A family therapist working at one of these institutions, was interviewed by the municipalities' joint organization journal, Fontene, in October 2018: "Most do not want to be here. They know that if they do not approve, the child can be placed" and "Some need to get their fear under control before we can start to work on change. For some this can take weeks".
When families stay at family centers, it is seemingly voluntary, based on fear, for the ones where the measure has not been decided by the County Board. We see the same thing in the headline on the same subject in Dagbladet 30th of December: "The parents who come here are scared. Scared to death."

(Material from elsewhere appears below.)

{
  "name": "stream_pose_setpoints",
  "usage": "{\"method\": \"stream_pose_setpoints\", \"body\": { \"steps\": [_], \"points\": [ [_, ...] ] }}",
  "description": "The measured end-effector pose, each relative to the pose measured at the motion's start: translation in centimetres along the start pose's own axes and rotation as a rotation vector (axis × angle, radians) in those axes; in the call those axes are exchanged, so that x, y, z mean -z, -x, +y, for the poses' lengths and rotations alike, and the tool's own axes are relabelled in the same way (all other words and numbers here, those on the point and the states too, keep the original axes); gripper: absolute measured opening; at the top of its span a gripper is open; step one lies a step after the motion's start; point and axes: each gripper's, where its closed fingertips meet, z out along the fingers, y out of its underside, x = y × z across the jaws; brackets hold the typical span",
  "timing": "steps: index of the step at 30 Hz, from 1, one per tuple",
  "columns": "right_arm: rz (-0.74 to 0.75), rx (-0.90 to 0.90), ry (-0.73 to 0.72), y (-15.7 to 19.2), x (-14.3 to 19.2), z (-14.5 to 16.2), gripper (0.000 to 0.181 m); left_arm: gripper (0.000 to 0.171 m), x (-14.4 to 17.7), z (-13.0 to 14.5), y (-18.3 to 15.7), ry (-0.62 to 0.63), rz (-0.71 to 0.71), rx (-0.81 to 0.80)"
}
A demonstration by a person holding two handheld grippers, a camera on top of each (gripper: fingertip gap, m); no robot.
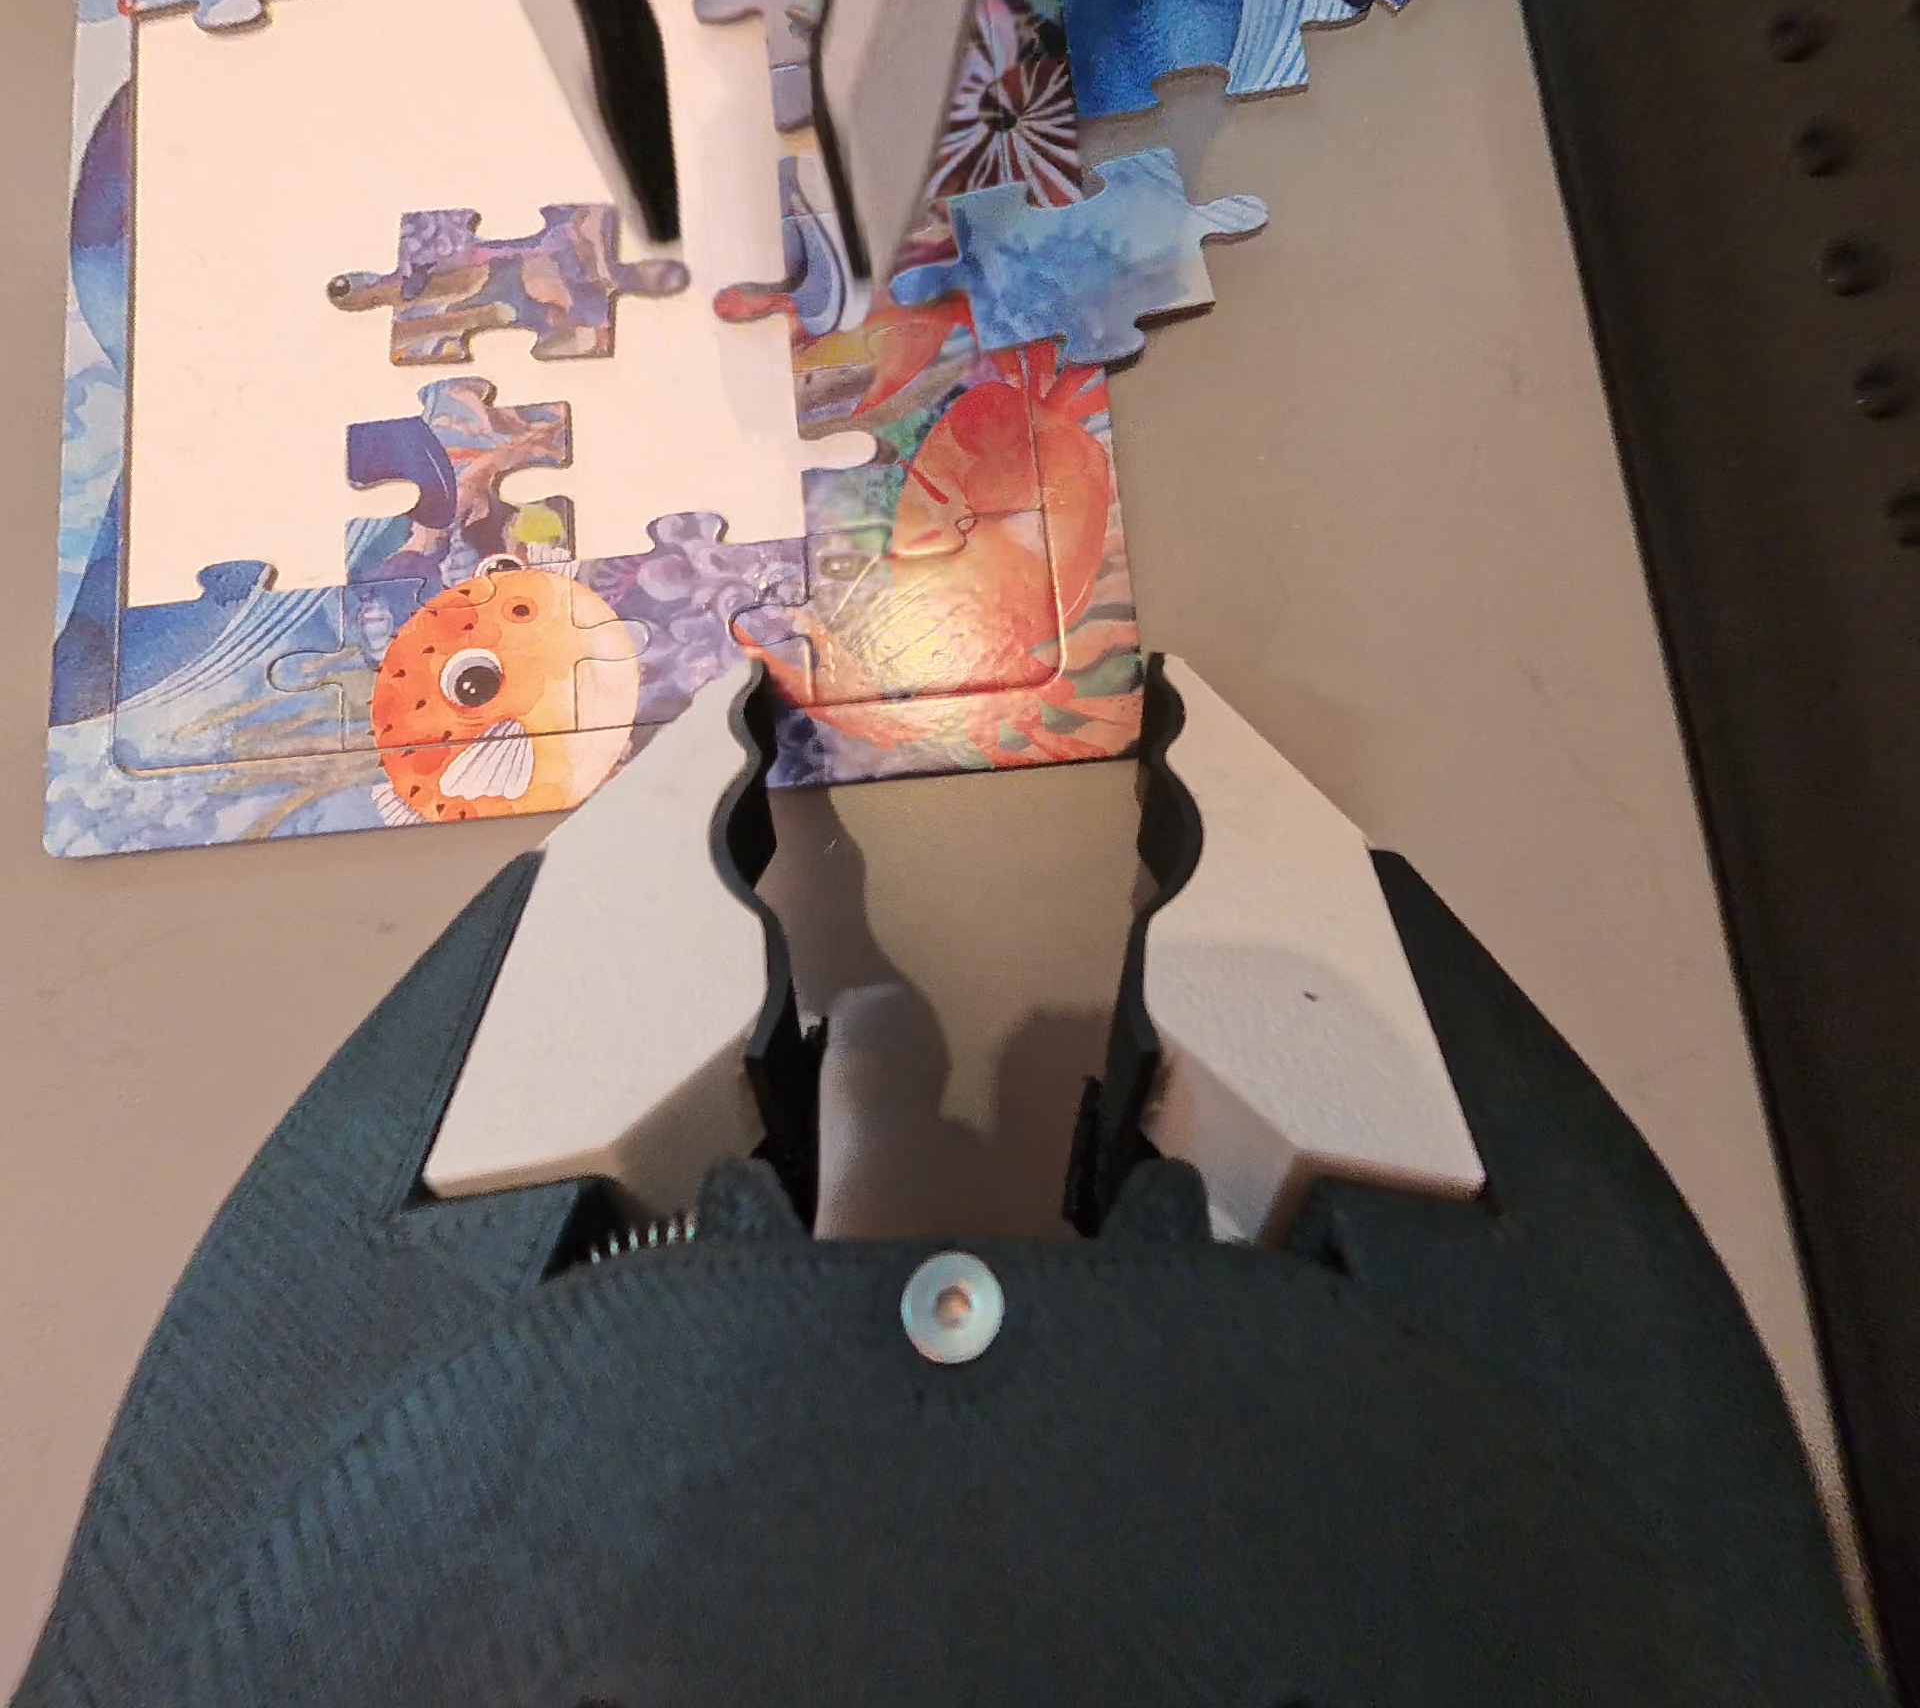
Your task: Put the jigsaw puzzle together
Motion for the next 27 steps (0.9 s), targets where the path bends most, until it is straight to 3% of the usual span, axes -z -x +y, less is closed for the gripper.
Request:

The CPS is by definition an authoritarian institution. They can give measures to help the family, but they can also make decisions on emergency care orders, or demand dissolution of the family. The duality in their mandate which is unfortunate and can cause negative dynamics in working with the families, I will not discuss further here. Nevertheless, the family centers function as part of the CPS, with the same paradoxical double-function: They are supposed to help, while at the same time considering if the child should be removed from the parents and be placed with others.
From a general perspective, trust is a must for a fruitful therapeutical relation. Teaching and observation will be of limited value, when it is performed under circumstances where the client may feel negative motivation of fear and coercion. How appropriate is it for society to decide upon the future of families, based on surveilance done in environments where the parents can feel disempowered and their whole life threatened?
High ethical awareness and respect for the autonomy of the family should be the girder of all CPS work, and will always be of benefit to the children. Even if the CPS is in need of information, this must never compromise basic norms and values.
The politicians should now evaluate the activities at the child and family centers. The laws should be revised, to make sure that all stays at these centers happen voluntarily, based on positive motivation and without the families having to make desperate choices beforehand. These institutions should cultivate the help-function, and be a service accessible to the users. Evaluations should exclusively be used as a tool for teaching of parents, and never be allowed as evidence for care orders.
If family centers can not be re-organized in this way, the authorities need to evaluate to which extent these institutions should be part of a reformed and modern CPS-system.